_EXERCISE_: Check every line below, and copy those that include "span".

_DATASET EXTRACT_:

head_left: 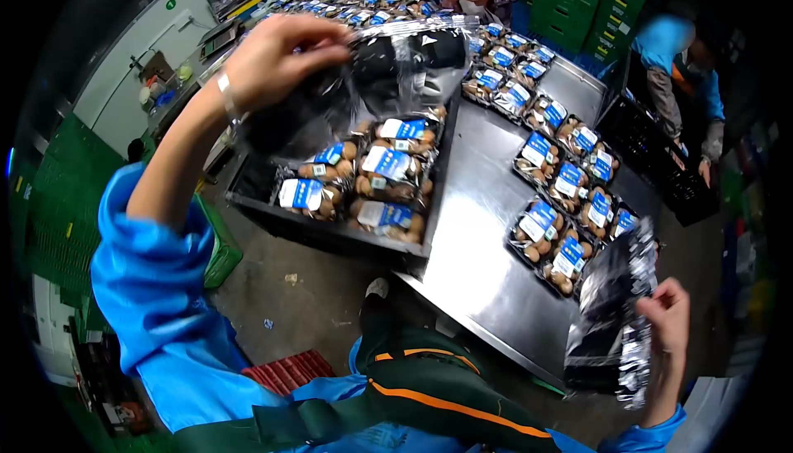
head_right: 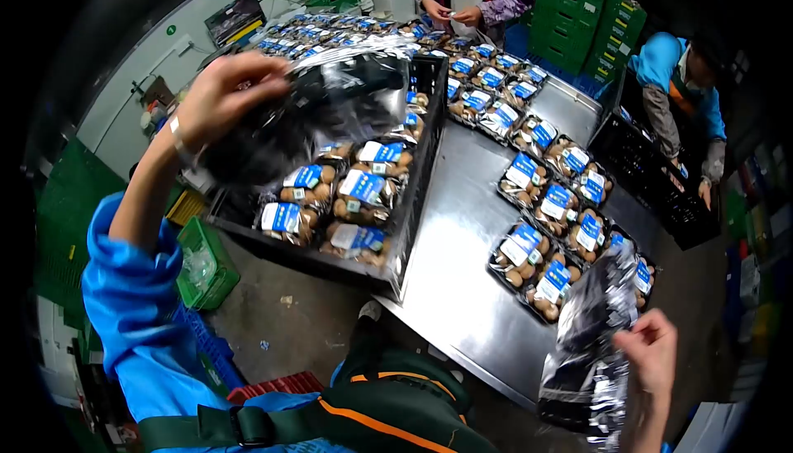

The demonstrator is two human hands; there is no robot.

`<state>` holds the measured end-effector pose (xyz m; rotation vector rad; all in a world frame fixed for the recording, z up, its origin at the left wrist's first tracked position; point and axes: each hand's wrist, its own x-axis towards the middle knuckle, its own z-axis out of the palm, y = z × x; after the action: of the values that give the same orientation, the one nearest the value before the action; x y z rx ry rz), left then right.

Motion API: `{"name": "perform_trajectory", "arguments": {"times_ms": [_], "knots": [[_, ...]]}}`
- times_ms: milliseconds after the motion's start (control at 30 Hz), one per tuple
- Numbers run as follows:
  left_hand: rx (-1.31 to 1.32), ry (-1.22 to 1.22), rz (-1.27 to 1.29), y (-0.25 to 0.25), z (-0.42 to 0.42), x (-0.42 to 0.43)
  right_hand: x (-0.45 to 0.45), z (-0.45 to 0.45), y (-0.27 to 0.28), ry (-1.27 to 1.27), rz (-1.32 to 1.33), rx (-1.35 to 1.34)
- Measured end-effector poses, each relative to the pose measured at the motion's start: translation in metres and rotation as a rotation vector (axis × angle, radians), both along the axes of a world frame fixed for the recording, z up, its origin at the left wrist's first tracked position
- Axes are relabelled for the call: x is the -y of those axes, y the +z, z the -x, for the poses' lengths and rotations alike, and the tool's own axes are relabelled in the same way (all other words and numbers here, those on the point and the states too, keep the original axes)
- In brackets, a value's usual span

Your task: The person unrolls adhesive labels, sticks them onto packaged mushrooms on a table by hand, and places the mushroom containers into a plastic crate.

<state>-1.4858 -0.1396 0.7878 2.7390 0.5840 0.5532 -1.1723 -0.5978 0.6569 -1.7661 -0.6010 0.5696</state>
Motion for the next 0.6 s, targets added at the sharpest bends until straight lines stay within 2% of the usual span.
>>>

_REPLY TO THE EXERCISE_:
- In brackets, a value's usual span
Motion for the next 0.6 s, targets added at the sharpest bends until straight lines stay within 2% of the usual span.

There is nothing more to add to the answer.